A panorama shot by the rover in 2016 is shown.

A panorama shot by the rover in 2016 is shown. NASA

NASA Declares a Beloved Mars Mission Over

The space agency will stop trying to contact the Opportunity rover, which was sent to Mars to search for evidence of water.

The Mars probe came barreling in. It streaked through the planet’s atmosphere at about 12,000 miles per hour. With the surface in sight, its parachute unfurled. The probe fired its rockets to slow itself down, and inflated its airbags to cushion the landing. Touching down gently, it bounced across the clay-colored terrain.

When the dust settled, the probe unwound itself, like a flower opening toward the sun, and revealed its cargo: a rover, no bigger than a golf cart.

The rover, named Opportunity, was sent to study what the Martian surface was made of. If there had ever been life on this other planet, the composition of the alien dust, soil, and rock might hint at its nature. The rover’s work was slow and precise. For years, it rolled over plains and craters, digging into the ground and relaying its findings to Earth.

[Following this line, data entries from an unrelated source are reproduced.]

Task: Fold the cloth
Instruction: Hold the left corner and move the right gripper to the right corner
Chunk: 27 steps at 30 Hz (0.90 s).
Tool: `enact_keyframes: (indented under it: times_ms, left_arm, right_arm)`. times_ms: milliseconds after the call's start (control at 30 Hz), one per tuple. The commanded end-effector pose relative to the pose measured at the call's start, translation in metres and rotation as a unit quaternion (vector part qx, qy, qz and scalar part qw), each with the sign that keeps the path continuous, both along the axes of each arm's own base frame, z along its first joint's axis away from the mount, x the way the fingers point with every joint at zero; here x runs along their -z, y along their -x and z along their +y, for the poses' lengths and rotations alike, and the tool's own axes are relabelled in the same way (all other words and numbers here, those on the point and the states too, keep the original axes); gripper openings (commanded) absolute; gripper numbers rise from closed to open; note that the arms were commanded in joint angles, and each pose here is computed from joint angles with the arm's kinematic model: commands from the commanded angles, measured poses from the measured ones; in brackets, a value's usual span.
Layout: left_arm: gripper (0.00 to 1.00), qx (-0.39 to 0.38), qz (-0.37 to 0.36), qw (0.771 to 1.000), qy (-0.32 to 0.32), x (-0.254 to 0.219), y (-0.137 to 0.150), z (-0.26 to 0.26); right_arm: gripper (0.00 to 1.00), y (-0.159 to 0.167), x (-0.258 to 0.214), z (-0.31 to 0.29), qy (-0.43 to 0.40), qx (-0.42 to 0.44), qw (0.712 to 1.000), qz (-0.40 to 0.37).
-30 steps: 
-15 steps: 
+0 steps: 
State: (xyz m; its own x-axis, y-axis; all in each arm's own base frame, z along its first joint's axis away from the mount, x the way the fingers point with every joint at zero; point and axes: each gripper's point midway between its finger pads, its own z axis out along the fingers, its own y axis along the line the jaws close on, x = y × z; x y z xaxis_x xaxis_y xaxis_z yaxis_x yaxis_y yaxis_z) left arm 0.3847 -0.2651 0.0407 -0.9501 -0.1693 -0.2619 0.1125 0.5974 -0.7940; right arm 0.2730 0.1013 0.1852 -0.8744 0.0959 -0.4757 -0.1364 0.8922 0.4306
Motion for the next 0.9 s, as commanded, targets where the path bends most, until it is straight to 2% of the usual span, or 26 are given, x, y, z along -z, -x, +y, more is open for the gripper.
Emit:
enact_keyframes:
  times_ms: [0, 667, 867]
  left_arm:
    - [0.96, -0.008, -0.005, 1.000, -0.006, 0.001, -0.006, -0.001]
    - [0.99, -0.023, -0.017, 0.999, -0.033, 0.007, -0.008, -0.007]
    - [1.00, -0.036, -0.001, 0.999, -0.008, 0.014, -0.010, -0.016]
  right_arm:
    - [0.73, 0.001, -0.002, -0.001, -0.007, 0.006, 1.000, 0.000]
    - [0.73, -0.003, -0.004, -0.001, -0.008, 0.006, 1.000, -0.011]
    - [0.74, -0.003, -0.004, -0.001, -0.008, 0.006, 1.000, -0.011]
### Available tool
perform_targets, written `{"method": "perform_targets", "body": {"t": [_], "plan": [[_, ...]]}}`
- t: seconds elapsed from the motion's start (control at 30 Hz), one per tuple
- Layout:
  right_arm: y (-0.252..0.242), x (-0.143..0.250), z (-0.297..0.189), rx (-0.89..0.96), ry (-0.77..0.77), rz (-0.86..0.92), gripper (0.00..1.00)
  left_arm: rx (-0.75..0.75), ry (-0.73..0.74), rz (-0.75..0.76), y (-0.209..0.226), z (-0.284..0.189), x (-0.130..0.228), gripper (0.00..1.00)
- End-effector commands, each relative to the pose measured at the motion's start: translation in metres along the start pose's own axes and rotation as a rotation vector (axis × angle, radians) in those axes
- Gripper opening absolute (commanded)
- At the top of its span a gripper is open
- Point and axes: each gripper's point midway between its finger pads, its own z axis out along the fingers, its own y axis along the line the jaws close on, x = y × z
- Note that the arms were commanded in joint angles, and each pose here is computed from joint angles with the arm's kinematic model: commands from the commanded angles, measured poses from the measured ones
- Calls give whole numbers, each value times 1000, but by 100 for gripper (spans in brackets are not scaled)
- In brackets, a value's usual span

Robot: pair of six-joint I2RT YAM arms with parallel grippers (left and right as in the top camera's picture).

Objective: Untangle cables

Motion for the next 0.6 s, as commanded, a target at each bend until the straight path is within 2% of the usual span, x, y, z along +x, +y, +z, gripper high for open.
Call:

Then, last summer, it stopped. On Tuesday, following months of attempts to regain contact, the Opportunity team sent a final set of commands to the rover. After receiving no response, NASA declared that the Opportunity mission, after nearly 15 years, is officially over.

“I was there with the team, as the commands went out into the deep sky. And I learned this morning that we had not heard back,” said Thomas Zurbuchen, associate administrator of NASA’s science division, in a press conference. “It is therefore that I’m standing here with a sense of deep appreciation and gratitude that I declare the Opportunity mission as complete.”

In June 2018, an enormous dust storm clogged the Martian atmosphere, blocking sunlight from reaching the surface. Opportunity, a solar-powered rover, couldn’t charge its batteries in the darkness and entered a deep sleep.

Engineers at NASA’s Jet Propulsion Laboratory made more than 1,000 attempts to rouse Opportunity. The rover did not respond, even as the storm passed in September. The team held out for a windy season in January, which could wipe off any dust coating the rover’s solar panels. They ran out of options. Engineers transmitted a final set of commands to Opportunity on Tuesday night—one last chance—and received nothing but silence in return.

During its years on Mars, Opportunity crept along at a tiny fraction of a mile per hour. A robotic arm burrowed into the surface, exposing fresh rock, and scooped soil samples for analysis. Scientists back on Earth delighted as Opportunity returned detailed images of the landscape, and when the rover found evidence that Mars once had water, enough to support microbial life.

The engineers sent the commands, directing the rover where to drive and what to inspect, but it seemed, at times, as if Opportunity was doing the work on its own. The rover’s communication with mission control felt less like data transmissions from a mindless robot, and more like dispatches from a curious explorer.

The end of Opportunity leaves only one functioning rover on Mars: Curiosity. Curiosity arrived on the planet in 2012 and, despite some technical problems of its own last year, is in good health. The rover is on the opposite side of the planet, and with Opportunity shut down, “we basically lost our surface presence on one half of Mars,” says Mike Seibert, a former Opportunity flight director. (Seibert was around for the last massive dust storm on Mars, in 2007, which the rover survived just fine.)

Curiosity doesn’t have the time or speed to trundle over and check on its friend. The only views NASA has of Opportunity come from robotic spacecraft that orbit Mars, like satellites circle the Earth. From here, Opportunity is a fuzzy smudge against a vast, rugged landscape.

For engineers and scientists, the pain of the mission’s demise is softened by this fact: Opportunity was supposed to die years ago. Opportunity was one of two rovers NASA landed on Mars in 2004. The other, named Spirit, touched down on the other side of the planet. The missions were expected to last three months, but they kept going for years.

Spirit met its end in 2009. While exploring, the rover broke through some crustand slipped into a sand pit. Engineers commanded the rover to wiggle its wheels, but it was stuck. For the first time in its mission, Spirit wouldn’t be able to drive to a north-facing slope. The rovers looked for these slopes each winter, where their solar arrays could absorb as much sunlight as possible each day. “We saw it coming,” Steve Squyres, the principal investigator for both rovers, told me. “I knew from day one, if Spirit has to spend a winter on flat ground, that was going to be Spirit’s last winter.”